けれど挨拶をしても、生返事が返ってくるだけで、
“声の温度”がどこか抜け落ちていた。
「……おはようございます」
晴明の声だけが、部屋の空気に沈んでいく。
返ってくるべき波紋は、生まれない。
電灯はついているのに、光が弱い。
蛍光灯の下で、人の影だけが濃すぎるのも気になった。
晴明は少し眉を寄せ、首を傾げる。
――本当に、ここは職員室だっただろうか。
昨日の東屋で見た白い空の色が、まだ瞼の裏に残っている。
そんな時、背中に微かな空気の揺れが走った。
「、、、おはようございます、学園長」
気配に気づいて振り返ると、学園長が静かに立っていた。
淡く笑う目、、、
その佇まいが“いつもと同じ”なのに、どこか違って見える。
「おはようございます、晴明くん。今日も早いですね。」
「はい、、、少し、準備がありまして」
「真面目なのは良いことですよ。」
学園長の声は優しげだが、言葉の間に落ちる“沈黙”が長い。
その沈黙は、部屋の空気よりもずっと重かった。
晴明の視線を追うように、学園長は周囲の教師たちを一瞥した。
「……皆さん、今日は静かですね。」
「はい。体調が悪いんでしょうか」
「そうかもしれません。ですが――」
学園長はそこで言葉を切る。
教室の隅に落ちる影を、じっと眺める。
その影が、光の角度と一致していないことに、晴明は気づいた。
「……晴明くん。最近、何か“違和感”を覚えていませんか?」
呼ばれた瞬間、心臓がぐっと疼いた。
その問いは、胸の奥に隠していた不安に触れるものだった。
「……正直に言えば、はい。
音が遠い気がします。空も……白くにじむようで」
「やはり、貴方も感じていらっしゃったのですね」
学園長の声は安堵にも似ていた。
だがその目の奥には、何かを計算しているような静かな光が揺らいでいた。
「……心配いりませんよ。世界は、少しずつ変わってゆくだけです。」
「変わって……?」
「ええ。貴方とわたしにとって、より“穏やか”になるように。」
言葉の選び方は丁寧なのに、含みは濃すぎた。
晴明は胸の奥がひやりと冷えるのを感じる。
「学園長、その……どういう――」
「晴明くん」
呼ばれる声は、ほとんど囁きに近かった。
学園長は一歩、晴明に近づく。
「貴方は、わたしを信じてくださいますよね?」
その問いに込められた圧は、優しさの形をしていた。
否定したら、その優しさごと世界が崩れ落ちるような感覚すらあった。
「……信じていますよ、?」
「良い子ですね。
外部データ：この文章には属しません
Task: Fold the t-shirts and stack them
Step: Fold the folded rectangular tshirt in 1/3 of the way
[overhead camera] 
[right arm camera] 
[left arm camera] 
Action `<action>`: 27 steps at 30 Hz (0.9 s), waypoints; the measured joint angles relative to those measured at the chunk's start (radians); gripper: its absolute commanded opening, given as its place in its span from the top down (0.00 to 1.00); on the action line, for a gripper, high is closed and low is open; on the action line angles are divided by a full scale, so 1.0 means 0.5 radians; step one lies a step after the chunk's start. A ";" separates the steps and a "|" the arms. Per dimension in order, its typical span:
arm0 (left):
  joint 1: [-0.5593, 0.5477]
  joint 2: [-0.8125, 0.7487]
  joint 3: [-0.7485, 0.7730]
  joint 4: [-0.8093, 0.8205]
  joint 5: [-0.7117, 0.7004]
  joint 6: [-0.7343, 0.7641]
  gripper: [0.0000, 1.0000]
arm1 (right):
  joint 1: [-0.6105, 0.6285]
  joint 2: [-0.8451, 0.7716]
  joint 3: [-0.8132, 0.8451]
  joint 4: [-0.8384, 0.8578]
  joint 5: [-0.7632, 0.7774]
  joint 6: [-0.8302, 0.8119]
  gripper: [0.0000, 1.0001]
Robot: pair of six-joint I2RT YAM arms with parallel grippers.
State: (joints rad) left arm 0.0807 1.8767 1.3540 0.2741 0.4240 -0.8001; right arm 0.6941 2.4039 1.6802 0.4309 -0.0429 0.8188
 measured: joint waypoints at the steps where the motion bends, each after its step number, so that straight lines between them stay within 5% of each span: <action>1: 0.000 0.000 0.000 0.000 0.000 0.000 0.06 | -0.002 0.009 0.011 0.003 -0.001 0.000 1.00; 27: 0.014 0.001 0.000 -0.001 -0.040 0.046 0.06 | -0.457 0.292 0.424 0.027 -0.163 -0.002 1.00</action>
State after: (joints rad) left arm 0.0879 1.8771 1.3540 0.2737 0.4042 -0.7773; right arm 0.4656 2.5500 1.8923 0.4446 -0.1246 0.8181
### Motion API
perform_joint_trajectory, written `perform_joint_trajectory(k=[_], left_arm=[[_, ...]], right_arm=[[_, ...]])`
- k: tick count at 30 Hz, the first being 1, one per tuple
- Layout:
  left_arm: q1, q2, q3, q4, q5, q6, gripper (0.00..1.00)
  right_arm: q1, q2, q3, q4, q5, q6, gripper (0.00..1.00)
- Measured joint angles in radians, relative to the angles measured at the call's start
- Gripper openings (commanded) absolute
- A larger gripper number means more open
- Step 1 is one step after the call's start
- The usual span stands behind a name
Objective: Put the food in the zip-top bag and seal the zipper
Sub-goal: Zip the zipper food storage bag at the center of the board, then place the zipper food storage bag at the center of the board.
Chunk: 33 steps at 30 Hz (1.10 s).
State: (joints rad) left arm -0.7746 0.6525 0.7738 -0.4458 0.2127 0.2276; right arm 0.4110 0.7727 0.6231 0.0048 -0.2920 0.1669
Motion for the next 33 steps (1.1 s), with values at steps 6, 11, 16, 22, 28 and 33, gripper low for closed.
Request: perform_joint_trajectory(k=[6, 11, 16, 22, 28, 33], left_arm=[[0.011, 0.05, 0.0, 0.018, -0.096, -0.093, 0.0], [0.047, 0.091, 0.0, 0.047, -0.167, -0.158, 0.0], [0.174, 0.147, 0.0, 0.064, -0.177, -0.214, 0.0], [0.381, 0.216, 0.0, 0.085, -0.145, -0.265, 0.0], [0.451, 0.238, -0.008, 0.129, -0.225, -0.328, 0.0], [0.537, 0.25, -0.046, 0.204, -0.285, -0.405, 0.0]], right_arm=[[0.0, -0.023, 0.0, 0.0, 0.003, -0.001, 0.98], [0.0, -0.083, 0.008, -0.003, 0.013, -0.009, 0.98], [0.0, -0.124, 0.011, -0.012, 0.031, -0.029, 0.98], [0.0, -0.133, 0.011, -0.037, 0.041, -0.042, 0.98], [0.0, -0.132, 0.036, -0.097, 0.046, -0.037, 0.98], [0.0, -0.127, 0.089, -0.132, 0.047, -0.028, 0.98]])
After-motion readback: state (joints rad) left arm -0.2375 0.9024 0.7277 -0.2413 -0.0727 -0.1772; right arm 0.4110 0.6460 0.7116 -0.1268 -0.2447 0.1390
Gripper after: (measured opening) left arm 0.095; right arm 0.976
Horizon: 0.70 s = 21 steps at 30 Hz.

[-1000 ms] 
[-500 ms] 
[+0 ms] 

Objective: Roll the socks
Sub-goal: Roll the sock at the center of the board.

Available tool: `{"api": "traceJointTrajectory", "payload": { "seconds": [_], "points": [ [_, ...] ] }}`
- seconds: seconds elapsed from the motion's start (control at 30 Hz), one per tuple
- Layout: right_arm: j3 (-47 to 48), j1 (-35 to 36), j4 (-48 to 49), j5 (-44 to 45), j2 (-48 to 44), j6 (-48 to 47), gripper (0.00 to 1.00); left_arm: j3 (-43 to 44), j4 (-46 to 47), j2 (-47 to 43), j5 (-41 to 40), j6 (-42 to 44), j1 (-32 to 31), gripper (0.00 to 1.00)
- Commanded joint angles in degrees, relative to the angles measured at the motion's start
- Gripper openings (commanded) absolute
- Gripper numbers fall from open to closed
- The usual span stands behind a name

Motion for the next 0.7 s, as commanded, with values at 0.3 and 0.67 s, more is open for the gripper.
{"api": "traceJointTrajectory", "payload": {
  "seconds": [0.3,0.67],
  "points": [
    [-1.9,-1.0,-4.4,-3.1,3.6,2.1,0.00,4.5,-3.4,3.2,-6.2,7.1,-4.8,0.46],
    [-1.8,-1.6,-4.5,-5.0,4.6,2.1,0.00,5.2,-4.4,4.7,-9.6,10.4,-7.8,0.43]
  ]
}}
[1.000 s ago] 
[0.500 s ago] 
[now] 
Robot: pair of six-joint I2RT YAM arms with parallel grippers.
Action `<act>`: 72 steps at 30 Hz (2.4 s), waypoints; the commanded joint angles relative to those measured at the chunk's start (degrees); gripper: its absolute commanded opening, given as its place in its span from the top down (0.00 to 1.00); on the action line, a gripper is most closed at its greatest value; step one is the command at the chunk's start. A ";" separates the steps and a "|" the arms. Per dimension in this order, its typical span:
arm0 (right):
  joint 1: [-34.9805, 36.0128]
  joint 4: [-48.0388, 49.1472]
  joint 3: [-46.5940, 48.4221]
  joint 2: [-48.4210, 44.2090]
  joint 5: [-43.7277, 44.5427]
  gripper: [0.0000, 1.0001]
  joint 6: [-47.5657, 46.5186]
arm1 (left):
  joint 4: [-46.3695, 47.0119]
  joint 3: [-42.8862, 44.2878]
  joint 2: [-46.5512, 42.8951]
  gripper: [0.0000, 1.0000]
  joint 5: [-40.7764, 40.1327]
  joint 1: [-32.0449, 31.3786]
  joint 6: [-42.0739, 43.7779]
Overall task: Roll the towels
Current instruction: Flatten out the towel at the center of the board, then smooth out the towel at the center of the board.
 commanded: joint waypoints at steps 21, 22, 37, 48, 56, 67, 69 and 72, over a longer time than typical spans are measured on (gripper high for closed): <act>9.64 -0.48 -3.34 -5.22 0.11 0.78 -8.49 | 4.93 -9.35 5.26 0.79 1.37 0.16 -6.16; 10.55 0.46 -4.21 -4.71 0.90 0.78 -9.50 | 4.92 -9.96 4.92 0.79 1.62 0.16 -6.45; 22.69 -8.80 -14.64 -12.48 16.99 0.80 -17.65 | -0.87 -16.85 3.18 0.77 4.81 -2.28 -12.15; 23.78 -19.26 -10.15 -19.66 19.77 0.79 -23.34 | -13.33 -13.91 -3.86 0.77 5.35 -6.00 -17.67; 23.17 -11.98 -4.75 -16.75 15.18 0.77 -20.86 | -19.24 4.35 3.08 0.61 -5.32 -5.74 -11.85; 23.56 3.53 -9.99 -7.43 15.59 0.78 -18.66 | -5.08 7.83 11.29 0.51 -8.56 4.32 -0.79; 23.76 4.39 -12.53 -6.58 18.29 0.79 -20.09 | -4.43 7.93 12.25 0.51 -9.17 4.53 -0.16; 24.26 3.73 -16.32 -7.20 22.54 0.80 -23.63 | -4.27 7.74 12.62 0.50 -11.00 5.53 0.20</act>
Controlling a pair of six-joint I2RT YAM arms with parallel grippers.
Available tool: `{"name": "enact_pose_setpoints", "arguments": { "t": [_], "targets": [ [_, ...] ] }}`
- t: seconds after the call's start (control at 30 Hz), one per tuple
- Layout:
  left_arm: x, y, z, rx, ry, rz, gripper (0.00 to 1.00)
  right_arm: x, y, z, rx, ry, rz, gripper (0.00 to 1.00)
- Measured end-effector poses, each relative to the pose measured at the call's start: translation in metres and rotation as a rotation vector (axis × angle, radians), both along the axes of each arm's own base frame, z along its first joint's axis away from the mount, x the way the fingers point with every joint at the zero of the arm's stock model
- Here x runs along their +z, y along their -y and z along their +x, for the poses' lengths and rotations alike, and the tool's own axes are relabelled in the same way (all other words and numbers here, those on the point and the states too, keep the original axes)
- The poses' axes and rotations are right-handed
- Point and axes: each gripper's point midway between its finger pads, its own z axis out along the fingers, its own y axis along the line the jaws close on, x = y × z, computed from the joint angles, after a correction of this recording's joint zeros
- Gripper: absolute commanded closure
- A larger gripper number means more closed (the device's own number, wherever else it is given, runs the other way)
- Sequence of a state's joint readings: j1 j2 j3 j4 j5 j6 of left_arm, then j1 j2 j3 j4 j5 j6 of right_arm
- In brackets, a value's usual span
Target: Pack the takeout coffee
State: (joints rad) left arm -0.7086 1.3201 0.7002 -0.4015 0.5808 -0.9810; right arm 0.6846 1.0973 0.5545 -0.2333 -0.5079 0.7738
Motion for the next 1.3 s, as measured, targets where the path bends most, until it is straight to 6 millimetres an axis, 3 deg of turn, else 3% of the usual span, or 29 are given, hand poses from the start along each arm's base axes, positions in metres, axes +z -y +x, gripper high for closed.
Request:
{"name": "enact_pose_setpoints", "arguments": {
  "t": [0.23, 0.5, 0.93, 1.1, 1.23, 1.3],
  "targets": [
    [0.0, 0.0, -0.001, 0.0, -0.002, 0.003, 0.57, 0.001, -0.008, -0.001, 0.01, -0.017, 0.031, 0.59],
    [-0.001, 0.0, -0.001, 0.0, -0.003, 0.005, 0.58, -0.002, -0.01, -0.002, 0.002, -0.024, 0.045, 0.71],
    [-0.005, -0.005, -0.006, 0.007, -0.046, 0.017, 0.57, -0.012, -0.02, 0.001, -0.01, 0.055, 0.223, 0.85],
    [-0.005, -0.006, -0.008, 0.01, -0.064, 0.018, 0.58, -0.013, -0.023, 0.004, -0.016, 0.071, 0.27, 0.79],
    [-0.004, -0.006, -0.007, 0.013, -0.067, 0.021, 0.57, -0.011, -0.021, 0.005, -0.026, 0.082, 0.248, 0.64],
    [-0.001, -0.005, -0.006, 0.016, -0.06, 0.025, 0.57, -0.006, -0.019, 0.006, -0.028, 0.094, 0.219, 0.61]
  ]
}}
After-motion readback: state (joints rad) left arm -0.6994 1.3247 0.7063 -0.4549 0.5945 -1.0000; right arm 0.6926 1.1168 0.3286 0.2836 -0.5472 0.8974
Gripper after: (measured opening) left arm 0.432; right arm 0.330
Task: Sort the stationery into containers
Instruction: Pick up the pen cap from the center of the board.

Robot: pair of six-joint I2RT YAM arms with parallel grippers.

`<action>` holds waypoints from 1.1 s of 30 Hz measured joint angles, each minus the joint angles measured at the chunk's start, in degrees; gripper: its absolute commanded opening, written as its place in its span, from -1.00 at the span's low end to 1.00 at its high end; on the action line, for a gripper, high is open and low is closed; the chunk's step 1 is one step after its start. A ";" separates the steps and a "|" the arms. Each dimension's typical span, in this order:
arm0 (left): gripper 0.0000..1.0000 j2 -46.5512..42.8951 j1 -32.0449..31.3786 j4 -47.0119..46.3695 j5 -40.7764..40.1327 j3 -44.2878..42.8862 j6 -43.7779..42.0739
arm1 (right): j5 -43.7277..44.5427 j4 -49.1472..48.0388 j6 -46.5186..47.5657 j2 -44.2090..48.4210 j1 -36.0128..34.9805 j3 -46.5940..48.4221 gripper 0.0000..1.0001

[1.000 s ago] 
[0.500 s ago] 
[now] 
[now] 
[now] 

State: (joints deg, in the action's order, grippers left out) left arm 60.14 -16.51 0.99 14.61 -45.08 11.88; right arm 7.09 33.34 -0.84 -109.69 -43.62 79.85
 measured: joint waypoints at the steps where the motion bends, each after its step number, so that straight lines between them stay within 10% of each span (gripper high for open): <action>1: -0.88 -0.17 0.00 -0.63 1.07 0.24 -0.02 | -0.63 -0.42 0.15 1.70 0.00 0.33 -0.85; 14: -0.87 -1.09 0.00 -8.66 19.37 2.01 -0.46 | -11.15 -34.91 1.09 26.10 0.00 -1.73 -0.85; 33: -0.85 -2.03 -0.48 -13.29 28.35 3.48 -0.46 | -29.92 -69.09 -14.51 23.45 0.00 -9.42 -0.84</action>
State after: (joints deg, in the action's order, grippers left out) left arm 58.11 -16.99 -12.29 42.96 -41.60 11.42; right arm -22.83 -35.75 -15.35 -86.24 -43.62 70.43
……貴方はそう、それでいいんですよ。」
学園長は満足したように微笑んだ。
その直後――職員室の電灯がぱちり、と瞬き、光が一段と弱まった。
周りの教員たちの動きが止まる。
まるで音も呼吸も、そこだけ時間が凍ったように。
「……学園長……?」
「気にしなくていいですよ。
この変化は、わたしたち二人には“必要なもの”ですから。」
学園長の声が、いつもより少し近い。
晴明の耳に、深く落ちていくように響く。
「さあ、授業の時間ですよ。
、、、生徒たちにしっかり勉強を教えてきてくださいね。」
その言葉は優雅で、礼儀正しくて――
それなのに、どこか“別れの始まり”のような冷たさを孕んでいた。
晴明が立ち上がった瞬間。
職員室の時計の針が、ふっと消えた。
音も文字も、影すら残さずに。
時間という概念が、ひとつ“減った”。
晴明は振り返る。
学園長だけが、確かにそこに立っていた。
そして世界のざわめきは、昨日よりもさらに薄くなっていた。